Birleşik Kamu-İş Ankara’da Türkiye İstatistik Kurumu’nun (TÜİK) önünde; TÜİK’in açıkladığı enflasyon oranlarını protesto etmek için yapmak istedikleri basın açıklamasına polis izin vermedi. Polis, konfederasyon üyelerine biber gazı sıkarak müdahale etti. Polisin müdahalesi sonucu, Genel Başkan Mehmet Balık da dahil olmak üzere çok sayıda Birleşik Kamu-İş üyesi gözaltına alındı. Polis, sendikacıları Kumrular Caddesi’ne kadar sürdü.

"BASKI VE ZULÜMLE KARŞI KARŞIYAYIZ"

Eski Birleşik Kamu İş Merkez Yönetim Kurulu üyesi Hasan Kütük, şunları söyledi: "Pahalılığı, yoksulluğu, zamları görmezden geliyorlar. Bu ülkenin emekçileri de bunun en uygun zamanda demokratik yollardan hesabını soracak. Ve TÜİK de bundan gereken dersi alacaktır. Burada arkadaşlarımıza yapılan da hiçbir insani, vicdani, demokratik kurallara uymayan bir baskı ve zulümle karşı karşıyayız. Şu anda genel başkanımız gözaltındalar. Belki oradan bizi zorla itebilirler. Ama biz arkadaşlarımız serbest bırakılıncaya kadar bu eylemi sürdüreceğiz.”

"BEŞ ARKADAŞIMIZI GÖZALTINA ALDILAR"

Birleşik Kamu-İş Genel Dış İlişkiler ve Ar-Ge Sekreteri Levent Akça da şu açıklamayı yaptı: “Birleşik Kamu-İş Konfederasyonu ve bağlı sendikaların ve şube başkanları olarak geçim zorluğu çektiğimiz şu günlerde sahte rakamlarla halkımızı aldatan TÜİK’in önünde en demokratik hakkımız olan basın açıklamamız şiddetle engellenmiştir. Arkadaşlarımız şiddete maruz kalmıştır.

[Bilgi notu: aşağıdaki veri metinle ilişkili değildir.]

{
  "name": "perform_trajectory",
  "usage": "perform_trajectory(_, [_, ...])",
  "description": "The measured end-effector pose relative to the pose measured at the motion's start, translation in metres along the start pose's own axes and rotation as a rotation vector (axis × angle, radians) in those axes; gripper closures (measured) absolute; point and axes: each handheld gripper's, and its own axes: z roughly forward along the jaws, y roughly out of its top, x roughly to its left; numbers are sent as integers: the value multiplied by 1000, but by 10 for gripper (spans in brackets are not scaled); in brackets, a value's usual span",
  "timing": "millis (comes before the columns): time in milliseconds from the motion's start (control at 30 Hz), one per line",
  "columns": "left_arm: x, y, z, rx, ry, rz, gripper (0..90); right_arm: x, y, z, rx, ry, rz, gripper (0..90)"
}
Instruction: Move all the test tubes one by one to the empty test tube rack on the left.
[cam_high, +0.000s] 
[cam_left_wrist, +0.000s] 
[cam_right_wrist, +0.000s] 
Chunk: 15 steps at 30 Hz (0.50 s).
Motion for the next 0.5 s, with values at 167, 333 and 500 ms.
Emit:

Gözaltına alınmıştır. Şu an beş tane arkadaşımız gözaltındadır. Anayasal hakkımızı kullanmamızın önüne geçilmiştir. Bizler biliyoruz ki bu mücadele burada bitmeyecek. Hayat zorluğunun en tavan yaptığı günlerde, sesimizi basın yoluyla duyurmaktan başka çaremizin olmadığı bu günlerde basın açıklaması yapmamızın dahi önüne geçilmiştir. Şunu buradan ilan ediyoruz: ‘Bu mücadele arkadaşlarımız serbest bırakılana kadar devam edecek. Nerede engellerse engellesinler, sesimizi daha yüksek duyurarak daha fazla konuşacağız. Birleşik Kamu-İş bundan sonra her gün alanlarda. Bu haklar bize teslim edilene kadar mücadeleye devam edeceğiz."

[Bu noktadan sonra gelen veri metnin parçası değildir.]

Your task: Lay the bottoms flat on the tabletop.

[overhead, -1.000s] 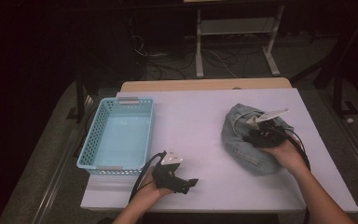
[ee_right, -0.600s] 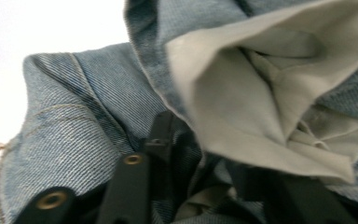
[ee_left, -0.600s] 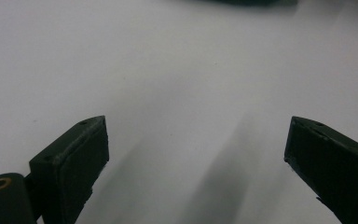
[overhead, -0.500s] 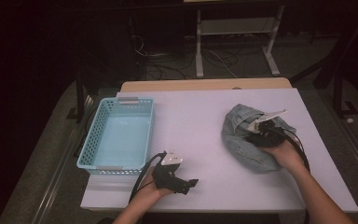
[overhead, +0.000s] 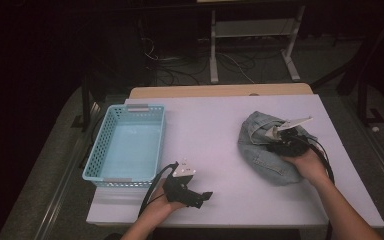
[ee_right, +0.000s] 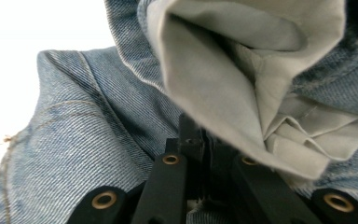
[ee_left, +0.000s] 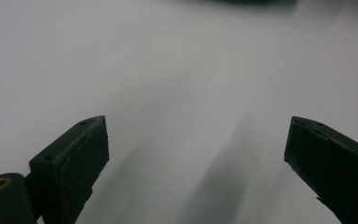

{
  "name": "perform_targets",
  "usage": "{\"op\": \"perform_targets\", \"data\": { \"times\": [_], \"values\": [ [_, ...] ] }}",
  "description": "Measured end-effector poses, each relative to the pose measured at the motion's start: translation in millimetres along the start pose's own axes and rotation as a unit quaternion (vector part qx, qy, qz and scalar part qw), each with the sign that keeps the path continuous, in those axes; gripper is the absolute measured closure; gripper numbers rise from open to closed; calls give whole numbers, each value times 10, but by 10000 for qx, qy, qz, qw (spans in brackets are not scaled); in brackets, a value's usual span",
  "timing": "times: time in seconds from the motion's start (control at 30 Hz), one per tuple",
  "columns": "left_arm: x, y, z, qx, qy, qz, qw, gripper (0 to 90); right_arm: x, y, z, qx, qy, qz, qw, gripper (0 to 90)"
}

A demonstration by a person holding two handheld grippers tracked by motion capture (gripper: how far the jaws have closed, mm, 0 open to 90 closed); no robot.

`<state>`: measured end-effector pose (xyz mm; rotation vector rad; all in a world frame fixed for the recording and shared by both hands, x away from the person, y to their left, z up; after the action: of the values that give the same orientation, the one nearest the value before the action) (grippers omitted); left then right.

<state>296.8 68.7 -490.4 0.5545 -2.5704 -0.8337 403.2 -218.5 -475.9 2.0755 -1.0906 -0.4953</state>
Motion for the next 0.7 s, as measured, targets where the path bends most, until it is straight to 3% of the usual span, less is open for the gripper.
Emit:
{"op": "perform_targets", "data": {
  "times": [0.33, 0.7],
  "values": [
    [3, -5, -4, -15, -21, 14, 10000, 61, 13, 126, -53, 297, -154, -135, 9993, 859],
    [0, -17, -6, -18, -19, 21, 10000, 61, 66, 347, -149, 763, -407, -247, 9959, 859]
  ]
}}
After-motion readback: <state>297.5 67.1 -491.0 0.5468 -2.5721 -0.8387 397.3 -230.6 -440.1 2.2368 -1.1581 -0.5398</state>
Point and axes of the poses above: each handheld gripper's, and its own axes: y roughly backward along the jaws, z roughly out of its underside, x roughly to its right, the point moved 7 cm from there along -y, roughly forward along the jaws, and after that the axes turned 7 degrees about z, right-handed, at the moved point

“ÖĞRETMENLER EV ARKADAŞI ARAR HALE GELDİ”

Eğitim-İş Genel Başkanı Kadem Özbay ise yaptığı konuşmada şunları söyledi: "Bugün yaşadığımız olay Türkiye’nin yaşadığı acı tablonun net göstergesi. Bugün emekçilerin, işçinin,  çiftçinin en temelinde de mücadele hattımızda kamuda çalışan eğitim çalışanlarının sesini kamuoyuna duyurmak isterken enflasyonun altında ezildi, alım gücü düştü bugün büyük şehirlerde artık öğretmenler aileleriyle birlikte kendine ev arkadaşı arar hale geldi. Bugün devletin bir diğer memuru olan, kolluk görevlisi olan polis arkadaşım da benimle aynı sıkıntıyı yaşıyor. Diyorum ki: ‘Sen Ankara’da çocuğunun ev kirasını ödeyebiliyor musun? Okul masraflarını karşılayabiliyor musun? Bugün iktidarın borazanı haline gelmiş TÜİK, senin hakkını gasp ediyor farkında mısın? Bugün kendi çocuğunun eğitim masraflarını karşılayamazken, eve gittiğinde aynen bizler gibi öğretmenler gibi, eğitimciler gibi o marketten çıkardığın fişin üzerini tek tek çizerken, artık evime peyniri ne kadar alacağım diye düşünürken bugün bu eğitimcilere yaptığınız bu şiddet tarihin en kötü en diplerinde kayıtlı kalacaktır. Özellikle bir eğitimci olarak oradaki polis arkadaşlara seslendiğimizde, bizim fikrimiz sorgulaması, hayatları boyunca çatışma yaşayacakları bir andır."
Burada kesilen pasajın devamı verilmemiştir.